I am trying to aggregate a dataset with purchases, I have shortened the example in this post to keep it simple. The purchases are distinguished based on two different columns used to identify both customer and transaction. The reference refers to the same transaction, while the ID refers to the type of transaction.
I want to sum these records based on ID, however while keeping in mind the reference and not double-counting the size. The example I provide clears it up.
Let me know if you have any idea what I can do in pandas, or otherwise in Python.
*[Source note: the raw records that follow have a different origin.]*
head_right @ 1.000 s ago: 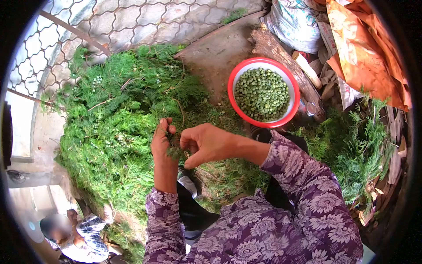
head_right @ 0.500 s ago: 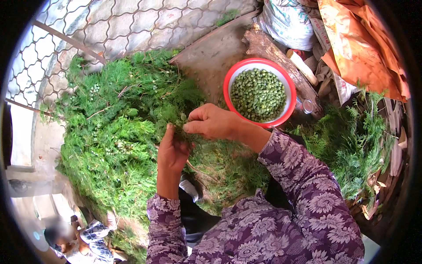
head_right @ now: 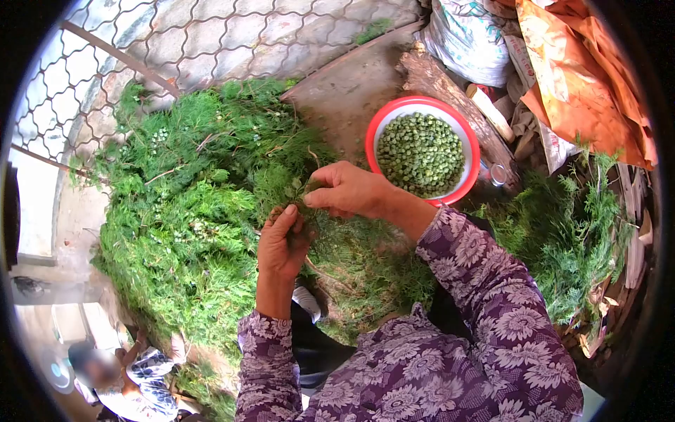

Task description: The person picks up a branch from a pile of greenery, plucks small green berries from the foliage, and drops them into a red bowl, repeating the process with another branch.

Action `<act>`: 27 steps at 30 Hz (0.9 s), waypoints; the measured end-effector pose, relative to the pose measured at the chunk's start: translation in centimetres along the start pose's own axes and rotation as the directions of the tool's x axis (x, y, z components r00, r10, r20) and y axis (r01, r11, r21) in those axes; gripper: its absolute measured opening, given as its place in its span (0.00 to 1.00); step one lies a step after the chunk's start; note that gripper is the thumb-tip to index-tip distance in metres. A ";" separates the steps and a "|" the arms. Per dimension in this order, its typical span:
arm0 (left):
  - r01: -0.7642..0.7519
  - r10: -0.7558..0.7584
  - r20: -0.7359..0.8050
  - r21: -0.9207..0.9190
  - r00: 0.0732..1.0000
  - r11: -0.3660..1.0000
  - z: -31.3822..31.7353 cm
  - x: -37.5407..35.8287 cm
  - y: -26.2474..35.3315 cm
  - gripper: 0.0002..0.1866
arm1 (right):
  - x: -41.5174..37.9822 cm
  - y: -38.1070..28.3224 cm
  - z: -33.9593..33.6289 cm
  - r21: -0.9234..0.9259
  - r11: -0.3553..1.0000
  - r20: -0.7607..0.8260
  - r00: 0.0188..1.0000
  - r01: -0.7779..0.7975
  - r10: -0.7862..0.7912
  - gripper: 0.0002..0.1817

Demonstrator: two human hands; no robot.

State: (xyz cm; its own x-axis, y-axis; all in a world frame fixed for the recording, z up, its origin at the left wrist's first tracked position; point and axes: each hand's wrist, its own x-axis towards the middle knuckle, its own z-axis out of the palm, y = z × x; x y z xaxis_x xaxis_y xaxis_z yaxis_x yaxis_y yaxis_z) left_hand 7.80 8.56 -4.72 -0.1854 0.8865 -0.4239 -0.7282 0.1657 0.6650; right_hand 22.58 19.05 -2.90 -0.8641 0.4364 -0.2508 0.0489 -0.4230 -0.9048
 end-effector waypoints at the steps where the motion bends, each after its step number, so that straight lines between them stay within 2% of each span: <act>1: 0.006 -0.006 -0.034 -0.010 0.999 1.000 0.1 -0.1 0.1 0.05 | -0.2 -0.6 0.2 -0.057 0.998 -0.074 0.997 0.001 -0.005 0.09; 2: 0.003 -0.004 -0.036 -0.011 0.999 1.000 0.0 -0.2 0.2 0.05 | -0.2 -0.9 0.2 -0.114 0.994 -0.148 0.989 -0.002 -0.015 0.09; 3: 0.007 -0.008 -0.016 -0.008 1.000 1.000 -0.3 -0.2 0.2 0.05 | -0.1 -0.9 0.0 -0.114 0.993 -0.145 0.989 -0.002 -0.014 0.09; 6: 0.019 -0.019 0.010 0.000 1.000 1.000 -0.5 -0.3 0.4 0.05 | 0.3 -0.7 -1.2 -0.017 0.998 -0.233 0.971 0.057 -0.059 0.12; 11: 0.051 -0.052 0.028 0.033 0.998 0.998 -0.5 -0.3 0.3 0.04 | 0.6 -0.3 -0.8 -0.020 0.998 -0.194 0.979 0.063 -0.066 0.14; 13: 0.068 -0.067 -0.022 0.070 0.998 0.995 0.0 -0.5 0.4 0.04 | 0.6 -0.4 -0.4 -0.038 0.998 -0.189 0.980 0.056 -0.062 0.15; 16: 0.073 -0.073 -0.001 0.083 0.997 0.994 0.2 -0.5 0.3 0.04 | 0.5 -0.6 -0.1 -0.089 0.995 -0.208 0.976 0.050 -0.067 0.15; 18: 0.080 -0.082 0.014 0.088 0.997 0.993 0.0 -0.4 0.2 0.03 | 0.4 -0.8 -0.1 -0.228 0.973 -0.144 0.987 0.034 -0.068 0.15; 19: 0.087 -0.090 0.028 0.094 0.996 0.992 0.0 -0.4 0.2 0.03 | 0.4 -0.7 -0.1 -0.227 0.973 -0.145 0.987 0.034 -0.068 0.15; 22: 0.094 -0.095 0.004 0.108 0.995 0.990 0.4 -0.4 0.3 0.03 | 0.3 -0.4 -0.2 -0.209 0.975 -0.121 0.987 0.077 -0.104 0.14; 25: 0.092 -0.096 0.031 0.113 0.995 0.989 0.2 -0.4 0.2 0.03 | 0.3 -0.4 -0.1 -0.167 0.986 -0.147 0.989 0.001 -0.025 0.11; 27: 0.091 -0.095 0.065 0.073 0.993 0.993 0.2 -0.4 0.3 0.03 | 0.7 0.4 -0.4 0.086 0.996 -0.076 0.997 -0.018 0.024 0.09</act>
State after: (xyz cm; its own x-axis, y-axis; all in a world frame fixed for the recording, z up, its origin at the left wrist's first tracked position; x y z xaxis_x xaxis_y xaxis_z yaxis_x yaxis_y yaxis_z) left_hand 7.75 8.30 -4.24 -0.0717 0.8930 -0.4443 -0.6922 0.2762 0.6668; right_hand 22.23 19.53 -3.58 -0.8223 0.4848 -0.2978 0.0211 -0.4971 -0.8674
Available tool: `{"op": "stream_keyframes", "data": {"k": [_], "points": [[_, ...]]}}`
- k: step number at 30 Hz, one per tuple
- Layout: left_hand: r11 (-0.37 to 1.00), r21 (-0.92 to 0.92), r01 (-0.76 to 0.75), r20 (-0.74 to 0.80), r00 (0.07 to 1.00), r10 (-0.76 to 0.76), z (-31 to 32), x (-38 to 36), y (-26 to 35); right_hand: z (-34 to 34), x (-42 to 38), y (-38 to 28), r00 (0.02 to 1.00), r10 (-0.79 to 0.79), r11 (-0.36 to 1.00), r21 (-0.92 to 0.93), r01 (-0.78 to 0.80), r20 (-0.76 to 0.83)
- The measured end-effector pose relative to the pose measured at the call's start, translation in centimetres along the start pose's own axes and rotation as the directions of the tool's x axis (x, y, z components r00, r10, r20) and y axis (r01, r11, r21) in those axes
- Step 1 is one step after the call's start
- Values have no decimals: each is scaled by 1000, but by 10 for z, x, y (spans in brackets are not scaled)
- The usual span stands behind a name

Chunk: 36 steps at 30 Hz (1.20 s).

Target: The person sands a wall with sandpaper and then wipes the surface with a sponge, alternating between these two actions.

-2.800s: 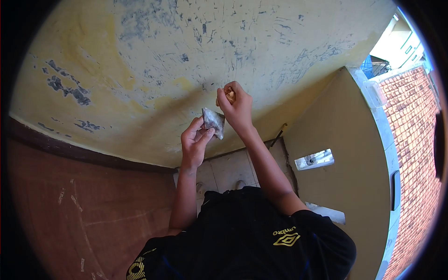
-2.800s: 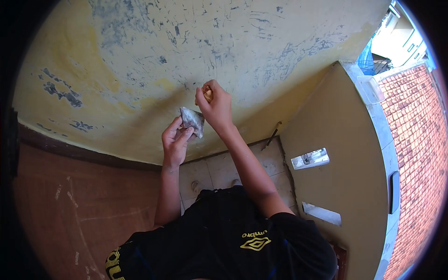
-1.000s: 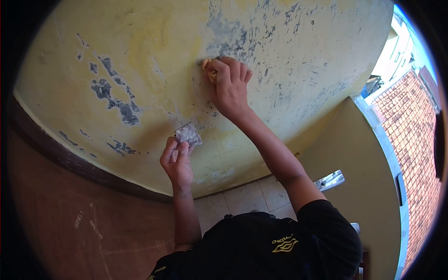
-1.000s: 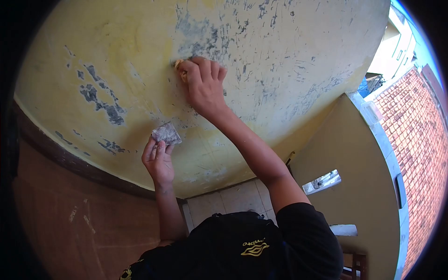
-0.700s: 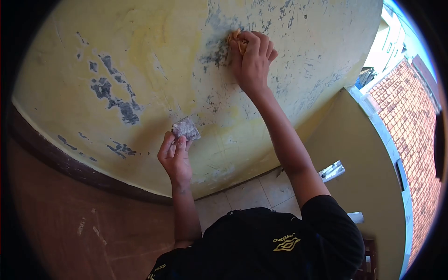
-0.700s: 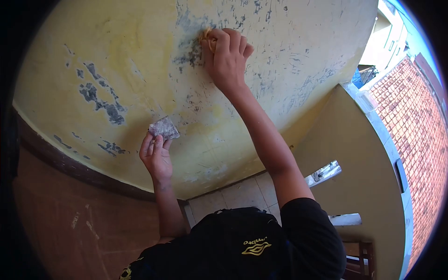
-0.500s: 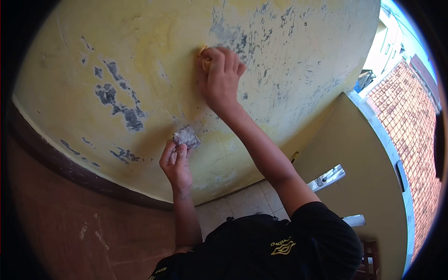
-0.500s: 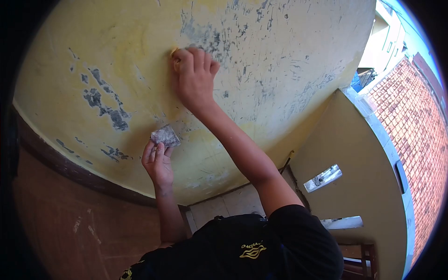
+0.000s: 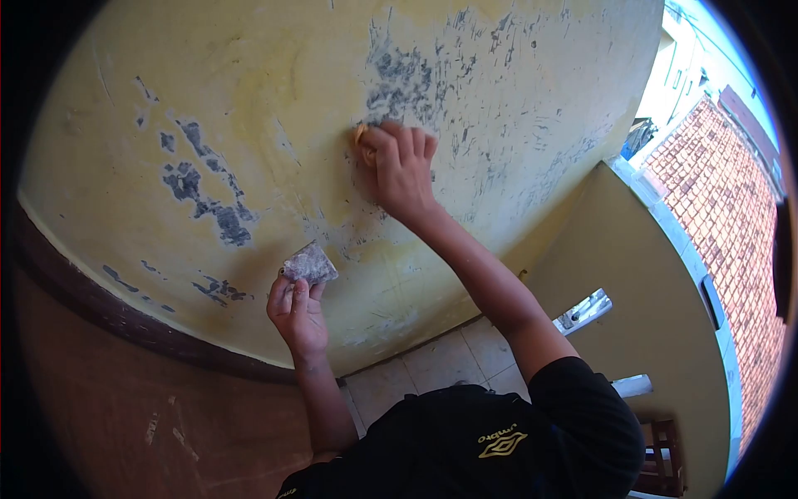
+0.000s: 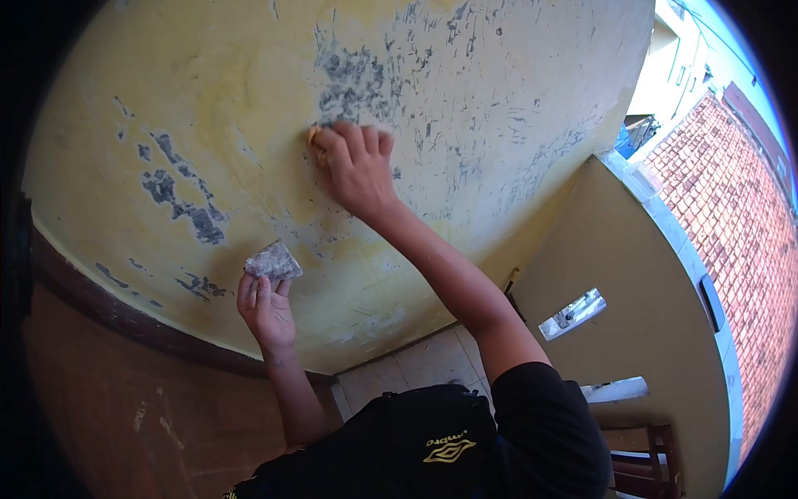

This is basically what I have,
Name | Reference | Side | Size | ID |
---|---|---|---|---|
Alex | 0 | BUY | 2400 | 0 |
Alex | 0 | BUY | 2400 | 0 |
Alex | 0 | BUY | 2400 | 0 |
Alex | 1 | BUY | 3000 | 0 |
Alex | 1 | BUY | 3000 | 0 |
Alex | 1 | BUY | 3000 | 0 |
Alex | 2 | SELL | 4500 | 1 |
Alex | 2 | SELL | 4500 | 1 |
Sam | 3 | BUY | 1500 | 2 |
Sam | 3 | BUY | 1500 | 2 |
Sam | 3 | BUY | 1500 | 2 |
What I am trying to achieve is the following,
Name | Side | Size | ID |
---|---|---|---|
Alex | BUY | 5400 | 0 |
Alex | SELL | 4500 | 1 |
Sam | BUY | 1500 | 2 |
CodePudding user response:
Use drop_duplicates
, groupby
, and agg
:
new_df = df.drop_duplicates().groupby(['Name', 'Side']).agg({'Size': 'sum', 'ID': 'first'}).reset_index()
Output:
>>> new_df
Name Side Size ID
0 Alex BUY 5400 0
1 Alex SELL 4500 1
2 Sam BUY 1500 2
CodePudding user response:
Just drop duplicates first and then aggregate with a list
something like this should do (not tested)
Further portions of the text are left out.